スポーツ界に限らず、こうした感動エピソードはよく耳にする。
だが彼の場合は、ここからがドラマだった。ナレーション。
「昨シーズン中に彼は医師から、がんのため余命一年と宣告された。抗がん剤を飲み、副作用と戦いながらスポンサーをさがし、選手を確保し、チーム再建のために奔走している」
~中略~
最後に、彼はインタビューに答えて言った。
ぼくのがんは、かなり手ごわい相手です。
選ぶ道はふたつある。闘病生活に入るか、ふつうの生活を送りながら死を待つか。
ぼくには愛するチームのためにやりたいことがたくさんあります。
余命一年だが、命つきるまで通常生活をしながら活動する道を選んだ。
この選択に後悔はありません」「・・・・・・」息がつまった。番組が終わっても、しばらくは動けなかった。
引用:『「うつ」への復讐』 高島忠夫
この死を間近にしてもなお人生をチームのためにささげるゼネラルマネージャーの生き様に、高島さんは今までの自らの生き様をか重ねたのでしょう。
あわただしく、ただ流れるままに生きてきたという高島さんは、
自分の人生を歩めてきたのか?
生きるとは何なのか?
そのことについて本気で考えて、「自分自身を生きる」ことに再び焦点を当てたそうです。
そしてその思いをモットーに芸能界への再起を誓うのでした。
(その後、高島さんは再びテレビに出演されて、闘病生活を記した著書まで書き上げてしまいました。)
自分は人生に何を問われているか?を考える高島さんはテレビの中の”死と向き合って使命に生きる人”を見て一気に心が刺激されて、やる気がみなぎってうつから復帰されました。
そして高島さんの復帰や著書の出版は、多くのうつ病患者やその家族を勇気づけました。
人が本気でモチベーションを高めるとき、それは人生の目的を見つけたとき、人生からの問いかけに答えるときです。
そしてそれは幸せへと向かう兆候なのです。
「自分中心」、「自己実現中心」の生き方から、「人生からの呼びかけに答える生き方」「意味と使命中心の生き方」へと、生き方を百八十度転換せよ。
そうしなければ、真に穏やかな幸福は決して手に入ることはないのです。
引用:『ビクトール・フランクル 絶望の果てに光がある』 諸富祥彦
また死と直面した時、働き方や生き方に対する思いが一気にパラダイムシフトされることはよくあります。
自分が死に直面した瞬間、また死後に魂と呼ばれる存在になったときに、それでもあれは自分にとってやるべき仕事であって、誇らしい仕事であった。
そう思える活動に人生を費やせるのであれば、僕たちの仕事は永遠になるのかもしれません。引用:『やる気が出る心理学』 中越裕史
おそらく高島さんは「他人ではない自分の人生を生きる」という言葉で自分を奮い立たせていたのですが、その自分の人生とは”自分なりの他者貢献”、”自分らしい本来の他者貢献”が自然とできていたのだと思います。
人間自分だけのために大きな仕事はこなせないものです。そこにうつ病が知らせてくれる大きな意味があるのだと思います。
本の最終章をまた一部抜粋します。
最後に病気になった意味についてこう語っています。
テレビで語ったぼくの体験の一端が、いくらかでも人の役に立っているのかと思うと、五年間の闘病生活は無駄ばかりではなかったのかもしれない。
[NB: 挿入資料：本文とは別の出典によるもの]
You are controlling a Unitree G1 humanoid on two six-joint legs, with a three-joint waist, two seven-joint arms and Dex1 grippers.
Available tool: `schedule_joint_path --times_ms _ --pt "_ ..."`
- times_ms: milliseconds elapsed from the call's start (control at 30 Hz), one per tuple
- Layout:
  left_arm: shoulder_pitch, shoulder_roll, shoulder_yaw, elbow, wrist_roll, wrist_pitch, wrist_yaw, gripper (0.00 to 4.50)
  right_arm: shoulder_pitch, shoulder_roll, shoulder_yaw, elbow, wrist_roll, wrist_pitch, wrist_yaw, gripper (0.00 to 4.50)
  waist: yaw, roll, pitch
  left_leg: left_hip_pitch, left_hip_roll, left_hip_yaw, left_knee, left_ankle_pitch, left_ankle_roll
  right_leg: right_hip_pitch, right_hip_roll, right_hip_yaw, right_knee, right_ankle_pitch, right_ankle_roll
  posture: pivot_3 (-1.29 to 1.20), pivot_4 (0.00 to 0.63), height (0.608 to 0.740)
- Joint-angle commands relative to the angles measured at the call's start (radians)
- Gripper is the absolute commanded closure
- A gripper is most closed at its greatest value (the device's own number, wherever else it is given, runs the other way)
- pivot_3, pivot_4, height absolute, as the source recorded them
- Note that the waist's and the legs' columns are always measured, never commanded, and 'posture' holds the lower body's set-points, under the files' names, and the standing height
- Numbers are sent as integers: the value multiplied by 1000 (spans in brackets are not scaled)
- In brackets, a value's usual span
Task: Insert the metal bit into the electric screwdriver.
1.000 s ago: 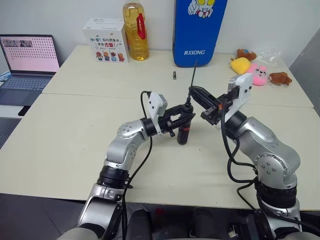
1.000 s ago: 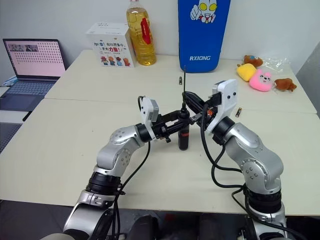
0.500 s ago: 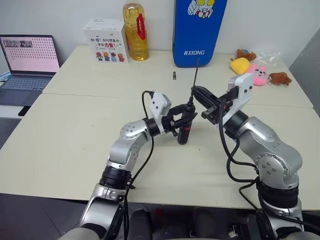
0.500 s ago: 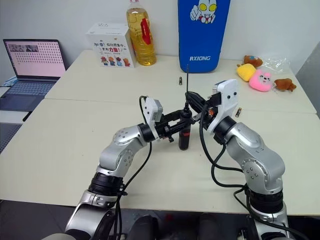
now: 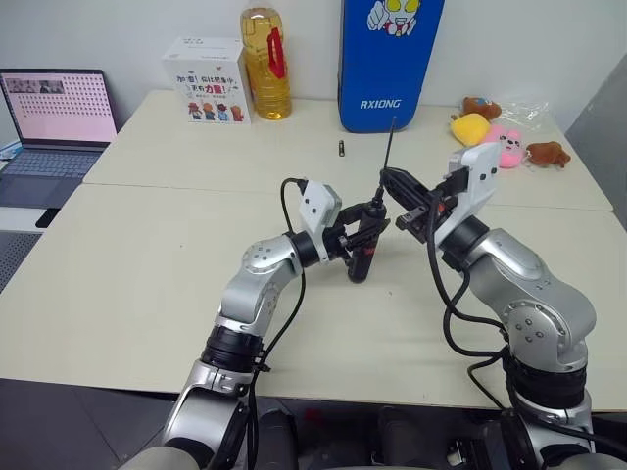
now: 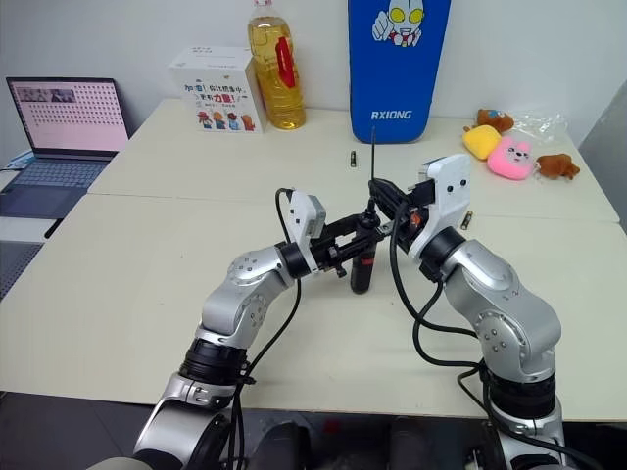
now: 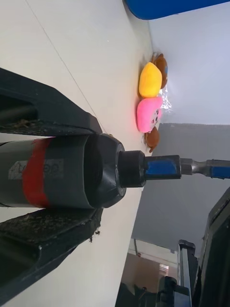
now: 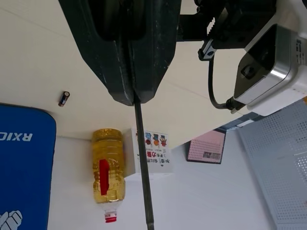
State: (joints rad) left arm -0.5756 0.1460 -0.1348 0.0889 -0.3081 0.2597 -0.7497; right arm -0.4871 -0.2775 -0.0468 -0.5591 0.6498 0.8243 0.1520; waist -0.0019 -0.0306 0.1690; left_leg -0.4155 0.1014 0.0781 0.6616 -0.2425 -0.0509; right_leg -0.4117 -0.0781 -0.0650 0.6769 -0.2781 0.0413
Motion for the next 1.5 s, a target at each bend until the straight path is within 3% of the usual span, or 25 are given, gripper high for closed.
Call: schedule_joint_path --times_ms 33,1067,1500 --pt "-23 -8 16 -71 7 -64 26 2835 22 2 20 32 18 88 -12 4478 0 0 0 0 0 0 0 0 0 0 0 0 0 0 0 0 150 740" --pt "-32 -83 -5 -19 126 -227 197 2835 -55 38 1 33 8 177 -83 4478 -1 0 0 0 0 -1 0 0 0 0 0 0 0 0 0 0 150 740" --pt "-25 -71 -14 3 138 -300 173 2835 -157 37 -106 97 158 372 -69 4478 0 0 0 -1 0 -1 0 0 0 0 0 -1 -1 0 0 0 150 740"
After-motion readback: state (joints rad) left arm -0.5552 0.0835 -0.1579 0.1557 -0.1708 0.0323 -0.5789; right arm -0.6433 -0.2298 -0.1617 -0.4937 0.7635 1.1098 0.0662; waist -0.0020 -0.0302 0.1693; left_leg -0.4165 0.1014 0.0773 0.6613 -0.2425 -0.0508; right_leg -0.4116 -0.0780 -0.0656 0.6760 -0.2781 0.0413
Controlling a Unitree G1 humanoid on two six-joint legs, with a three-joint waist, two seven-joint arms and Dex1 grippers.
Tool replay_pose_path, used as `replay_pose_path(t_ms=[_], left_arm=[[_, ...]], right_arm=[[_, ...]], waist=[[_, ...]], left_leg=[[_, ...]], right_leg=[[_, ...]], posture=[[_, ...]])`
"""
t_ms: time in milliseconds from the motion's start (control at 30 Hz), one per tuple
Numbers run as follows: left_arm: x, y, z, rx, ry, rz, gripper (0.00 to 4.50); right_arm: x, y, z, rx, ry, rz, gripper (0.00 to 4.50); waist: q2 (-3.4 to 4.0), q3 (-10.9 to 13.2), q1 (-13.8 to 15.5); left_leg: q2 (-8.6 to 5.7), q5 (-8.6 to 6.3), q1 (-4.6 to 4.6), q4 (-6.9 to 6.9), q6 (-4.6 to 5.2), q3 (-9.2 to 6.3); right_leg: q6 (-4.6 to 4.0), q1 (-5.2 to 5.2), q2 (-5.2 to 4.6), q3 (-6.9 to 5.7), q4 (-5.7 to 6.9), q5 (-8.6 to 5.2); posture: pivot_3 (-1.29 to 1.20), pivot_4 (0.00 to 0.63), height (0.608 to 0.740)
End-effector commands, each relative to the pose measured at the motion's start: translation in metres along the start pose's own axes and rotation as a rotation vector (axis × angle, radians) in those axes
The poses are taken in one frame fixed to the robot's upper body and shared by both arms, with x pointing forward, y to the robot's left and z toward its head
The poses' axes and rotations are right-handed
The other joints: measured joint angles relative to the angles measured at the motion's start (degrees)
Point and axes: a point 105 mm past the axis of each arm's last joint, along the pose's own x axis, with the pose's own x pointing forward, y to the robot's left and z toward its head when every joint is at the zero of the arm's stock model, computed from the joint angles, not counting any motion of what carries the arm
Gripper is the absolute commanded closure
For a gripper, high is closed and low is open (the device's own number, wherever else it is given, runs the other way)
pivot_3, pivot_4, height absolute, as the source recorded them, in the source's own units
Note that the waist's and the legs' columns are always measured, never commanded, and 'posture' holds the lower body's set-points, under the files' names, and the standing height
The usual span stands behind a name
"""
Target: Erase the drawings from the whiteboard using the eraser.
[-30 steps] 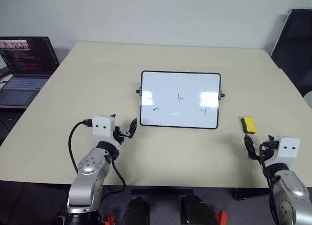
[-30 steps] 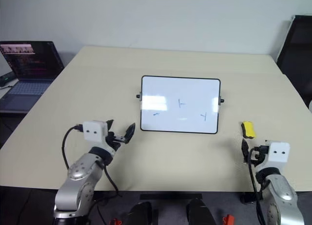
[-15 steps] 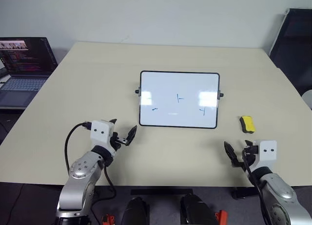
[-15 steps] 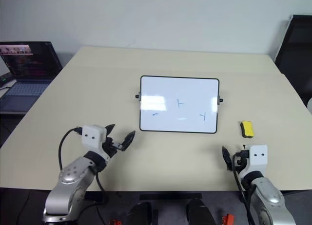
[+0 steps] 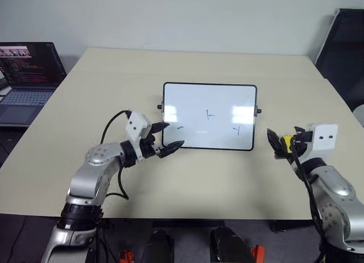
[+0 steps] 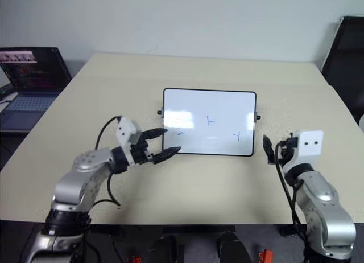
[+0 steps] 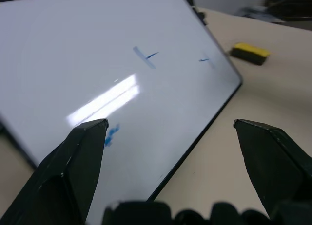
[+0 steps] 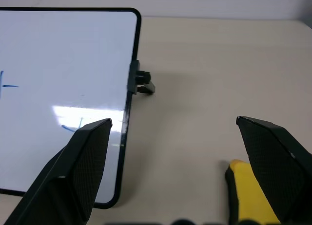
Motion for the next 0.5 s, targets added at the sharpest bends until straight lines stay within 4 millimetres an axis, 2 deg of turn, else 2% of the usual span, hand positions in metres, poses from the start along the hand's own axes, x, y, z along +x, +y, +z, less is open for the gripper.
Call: replay_pose_path(t_ms=[33, 167, 267, 367, 500], left_arm=[[0.01, -0.017, 0.025, 0.059, -0.026, -0.209, 0.0], [0.017, -0.032, 0.039, 0.117, -0.014, -0.383, 0.0], [0.023, -0.035, 0.046, 0.164, -0.005, -0.442, 0.0], [0.031, -0.041, 0.055, 0.25, 0.004, -0.499, 0.0], [0.043, -0.046, 0.069, 0.332, -0.019, -0.523, 0.0]], right_arm=[[0.005, -0.014, 0.012, -0.006, -0.001, -0.044, 0.01], [0.012, -0.027, -0.004, 0.03, 0.109, -0.063, 0.01], [0.016, -0.036, -0.015, 0.044, 0.167, -0.069, 0.01], [0.018, -0.053, -0.03, 0.043, 0.236, -0.104, 0.01], [0.023, -0.068, -0.038, 0.037, 0.268, -0.113, 0.01]], waist=[[0.0, 0.0, -0.02], [0.0, 0.0, -0.15], [0.01, 0.01, -0.25], [0.01, 0.01, -0.36], [0.01, 0.01, -0.42]], left_leg=[[0.0, 0.0, 0.0, 0.0, 0.0, 0.0], [0.0, -0.01, 0.01, -0.01, 0.01, -0.01], [-0.01, 0.0, 0.01, 0.0, 0.02, 0.0], [-0.01, 0.01, 0.0, 0.06, 0.03, -0.01], [-0.03, 0.01, 0.01, 0.1, 0.03, 0.01]], right_leg=[[0.0, 0.0, 0.01, 0.0, 0.01, 0.0], [0.02, 0.02, 0.01, 0.01, 0.01, -0.02], [0.03, 0.02, 0.01, 0.03, 0.03, -0.02], [0.04, 0.04, 0.01, 0.02, 0.08, -0.01], [0.06, 0.08, 0.0, 0.05, 0.06, 0.0]], posture=[[0.0, 0.15, 0.74], [0.0, 0.15, 0.74], [0.0, 0.15, 0.74], [0.0, 0.15, 0.74], [0.0, 0.15, 0.74]])
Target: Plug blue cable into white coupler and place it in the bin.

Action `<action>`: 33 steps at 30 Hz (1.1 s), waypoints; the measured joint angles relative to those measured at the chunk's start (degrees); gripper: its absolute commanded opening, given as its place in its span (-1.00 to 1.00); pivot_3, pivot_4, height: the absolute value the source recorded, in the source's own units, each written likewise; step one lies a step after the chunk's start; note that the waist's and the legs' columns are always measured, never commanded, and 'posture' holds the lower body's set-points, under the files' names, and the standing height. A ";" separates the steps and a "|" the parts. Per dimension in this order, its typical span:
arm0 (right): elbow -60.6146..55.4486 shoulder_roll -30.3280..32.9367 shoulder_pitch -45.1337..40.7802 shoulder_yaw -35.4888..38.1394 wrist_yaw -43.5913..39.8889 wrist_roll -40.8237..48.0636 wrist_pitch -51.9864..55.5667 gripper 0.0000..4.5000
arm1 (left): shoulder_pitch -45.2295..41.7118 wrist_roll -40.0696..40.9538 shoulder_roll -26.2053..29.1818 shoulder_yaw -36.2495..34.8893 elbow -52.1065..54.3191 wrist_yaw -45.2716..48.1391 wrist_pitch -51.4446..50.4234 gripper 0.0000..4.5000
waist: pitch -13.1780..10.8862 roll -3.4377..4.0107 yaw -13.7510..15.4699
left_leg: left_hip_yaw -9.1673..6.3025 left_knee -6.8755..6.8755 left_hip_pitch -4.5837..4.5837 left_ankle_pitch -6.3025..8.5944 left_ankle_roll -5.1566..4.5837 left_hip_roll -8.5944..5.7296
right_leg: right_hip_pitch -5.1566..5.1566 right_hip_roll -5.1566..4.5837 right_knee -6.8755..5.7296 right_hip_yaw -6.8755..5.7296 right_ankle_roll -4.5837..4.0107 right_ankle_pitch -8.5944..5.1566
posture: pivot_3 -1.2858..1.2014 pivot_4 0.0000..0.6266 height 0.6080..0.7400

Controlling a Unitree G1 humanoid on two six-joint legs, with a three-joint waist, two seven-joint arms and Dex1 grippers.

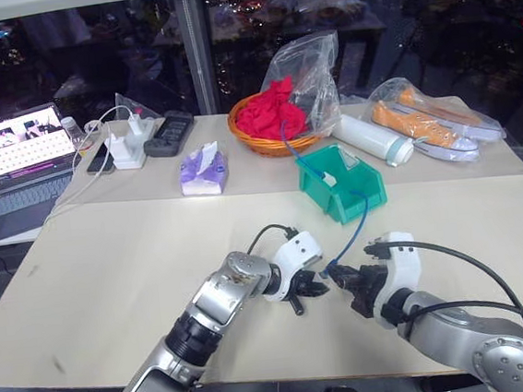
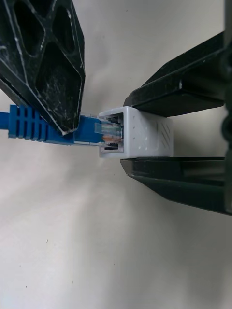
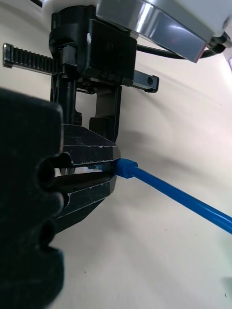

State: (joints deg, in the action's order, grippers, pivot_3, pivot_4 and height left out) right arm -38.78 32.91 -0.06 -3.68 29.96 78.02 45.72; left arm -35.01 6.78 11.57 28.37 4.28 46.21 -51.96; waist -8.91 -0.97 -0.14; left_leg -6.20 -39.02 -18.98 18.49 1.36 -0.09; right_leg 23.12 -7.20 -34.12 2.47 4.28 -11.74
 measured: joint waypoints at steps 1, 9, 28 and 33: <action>0.01 -0.03 0.03 0.00 0.00 0.00 0.00 -1.00 | 0.10 0.01 -0.01 0.00 0.14 -0.17 -0.15 -0.71 | 0.02 0.00 -0.01 | 0.00 0.01 0.01 0.00 0.00 0.00 | 0.00 0.00 0.00 0.00 0.00 0.00 | 0.03 -0.52 1.00; 1.05 0.02 1.07 -0.17 -4.15 -2.18 0.02 -1.00 | 1.67 0.55 -0.33 -0.11 1.98 -2.48 -2.52 -0.71 | 0.77 -0.03 -0.23 | 0.00 0.11 0.19 0.05 -0.08 0.00 | -0.12 0.00 0.04 0.00 0.04 -0.07 | 0.03 -0.52 1.00; 5.75 -2.23 -1.26 -1.15 -16.14 -13.88 3.86 -1.00 | 1.82 0.27 -2.19 -0.34 -0.18 -5.92 -4.05 -0.71 | 1.60 -0.41 -0.56 | -0.01 0.28 0.84 0.19 -0.29 0.01 | -1.04 0.01 0.03 0.02 0.47 -0.67 | 0.03 -0.52 1.00; 6.89 -2.28 -1.21 -0.73 -18.96 -14.68 3.87 -1.00 | 1.87 0.27 -2.19 -0.29 -0.38 -6.26 -4.06 -0.71 | 1.86 -0.45 -0.60 | -0.02 0.28 0.85 0.19 -0.29 0.02 | -1.04 0.02 0.03 0.02 0.48 -0.68 | 0.03 -0.52 1.00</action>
State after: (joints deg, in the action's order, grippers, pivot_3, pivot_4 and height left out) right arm -31.90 30.62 -1.27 -4.41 10.99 63.33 49.59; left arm -33.14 7.05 9.38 28.08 3.90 39.95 -56.01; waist -7.06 -1.42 -0.74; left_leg -6.22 -38.74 -18.14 18.68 1.08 -0.07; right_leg 22.08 -7.18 -34.09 2.49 4.75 -12.42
「この五年間の空白を、六十代の青春を返せ!と叫びたい」
そう前書きに記したのだが、あれは半分ほど撤回しなければならないと思い返した。
この五年間はけっして無意味ではなかったのだろう。
ぼくの体験談に勇気づけられたという人がいる。
きっと、他人ではない自分を生きようとした結果ではないか。そう考え至るまでに時間はかかったが、それは、休養の時間でもあったのだ。
引用:『「うつ」への復讐』 高島忠夫
どんなときにも意味を見いだせる高島さんの生き方に感動です。
同年代の俳優さんが徐々にお亡くなりになる中、大きな挫折を経験しながらも、もうすぐ87歳になるご高齢でご健在、高島ファミリーと言われるくらい家族関係も良好。
そんな高島さんの存在に私は勇気をもらいます。
おわりに
うつは年を取ると克服するのが難しいといわれています。
でもだからと言ってそこで人生終わりだなんて言いきれません。
特に自分の人生からの問いかけに気づいて、その問いかけに答え続ける生き方を始めた時は、年齢とは関係なく人生は前に進む勇気が湧いてくるのです。
そのことを高島忠夫さんが証明してくれました。
あれだけ悲惨で長い長い地獄のような闘病生活を見事に克服して、こんなに素晴らしい著書を世に送り出してくれた高島さんに、感謝と敬意を送ります。